D’altro canto, così Reynard, lo stress è chiaramente in aumento nel nostro Paese, e un dipendente su tre si dice colpito da esaurimento emotivo sul lavoro. Oggi, tuttavia, si tende a far sentire in colpa chi ha un burnout: evocando la responsabilità individuale, si dice al diretto interessato che è lui ad avere un problema, ad essere fragile. «Le persone che hanno avuto un burnout – quasi tutti conoscono qualcuno che ne ha avuto uno, cosa che mostra l’estensione del fenomeno – non sono persone fragili, al contrario: sono persone che lavorano tanto, troppo, che non diranno di no e a cui di conseguenza il datore di lavoro continuerà a dare lavoro da svolgere». Ma il rendere il burnout una malattia professionale non incrementerà il numero di casi? «Al contrario. Oggi questo rischio c’è, perché la presa a carico spetta alle casse malati, quindi siamo noi tutti a pagare con i premi. Non c’è responsabilizzazione».

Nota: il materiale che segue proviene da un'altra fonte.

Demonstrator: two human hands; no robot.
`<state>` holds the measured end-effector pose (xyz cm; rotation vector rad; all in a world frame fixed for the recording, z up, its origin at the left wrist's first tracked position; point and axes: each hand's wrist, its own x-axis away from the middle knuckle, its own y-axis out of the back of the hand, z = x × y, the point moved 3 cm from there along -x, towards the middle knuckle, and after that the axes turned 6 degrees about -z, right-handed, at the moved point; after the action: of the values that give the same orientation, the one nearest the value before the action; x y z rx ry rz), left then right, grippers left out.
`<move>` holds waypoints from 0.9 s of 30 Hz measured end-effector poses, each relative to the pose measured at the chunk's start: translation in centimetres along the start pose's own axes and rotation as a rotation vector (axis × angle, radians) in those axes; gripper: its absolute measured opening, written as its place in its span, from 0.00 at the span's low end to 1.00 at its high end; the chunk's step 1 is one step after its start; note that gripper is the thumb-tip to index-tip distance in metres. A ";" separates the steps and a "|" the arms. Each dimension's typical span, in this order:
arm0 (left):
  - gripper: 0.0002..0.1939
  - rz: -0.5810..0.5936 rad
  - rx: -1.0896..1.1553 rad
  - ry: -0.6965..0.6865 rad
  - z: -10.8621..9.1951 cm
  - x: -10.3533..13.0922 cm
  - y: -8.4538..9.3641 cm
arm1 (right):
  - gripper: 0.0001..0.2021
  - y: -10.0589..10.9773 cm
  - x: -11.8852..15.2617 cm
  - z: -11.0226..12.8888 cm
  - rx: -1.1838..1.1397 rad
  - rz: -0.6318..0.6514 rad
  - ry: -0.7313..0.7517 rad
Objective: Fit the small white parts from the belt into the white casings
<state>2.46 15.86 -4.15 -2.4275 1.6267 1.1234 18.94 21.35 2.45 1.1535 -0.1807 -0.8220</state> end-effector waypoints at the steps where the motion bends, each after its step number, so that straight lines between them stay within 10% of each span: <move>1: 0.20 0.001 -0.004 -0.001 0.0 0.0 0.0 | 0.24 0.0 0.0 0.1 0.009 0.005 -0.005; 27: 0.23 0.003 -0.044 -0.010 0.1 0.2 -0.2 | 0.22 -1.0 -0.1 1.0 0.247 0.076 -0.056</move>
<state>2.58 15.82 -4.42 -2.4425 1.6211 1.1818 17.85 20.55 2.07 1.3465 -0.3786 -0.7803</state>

Ma il giorno in cui la sindrome diventerà una malattia professionale, una volta che il medico della Suva avrà constatato l’esistenza di un problema, si comincerà una procedura di presa a carico, di reinserimento, di prevenzione. E, di conseguenza, diminuirà il numero di casi. Si consideri – ricorda il socialista – che l’aumento dello stress e dell’esaurimento sul lavoro costa secondo la SECO 6,5 miliardi di franchi all’anno alla Confederazione. Ma come spiegare allora il no alla proposta della Commissione della sicurezza sociale e della sanità del Nazionale? Per Reynard, tra le cause c’è una carenza di informazioni, anche perché è la prima volta che il Nazionale si china sul progetto. E quelle ricevute dall’Amministrazione (che specificava come non ci sia riconoscimento a livello internazionale) non erano aggiornate: nel frattempo l’OMS ha infatti dato una definizione di burnout. Infine, «evidentemente c’è un rifiuto un po’ ideologico», conclude il nostro interlocutore.
Non pare esserci traccia d’ideologia però nella risposta della consigliera nazionale Natalie Rickli (UDC/ZH), lei stessa colpita dalla sindrome nel 2012: «Rigetterò questo atto parlamentare», afferma. «Il mio burnout aveva diverse cause, come avviene anche per la maggior parte delle persone colpite che conosco». Appare evidente dunque che la situazione è ancora lungi dall’essere risolta.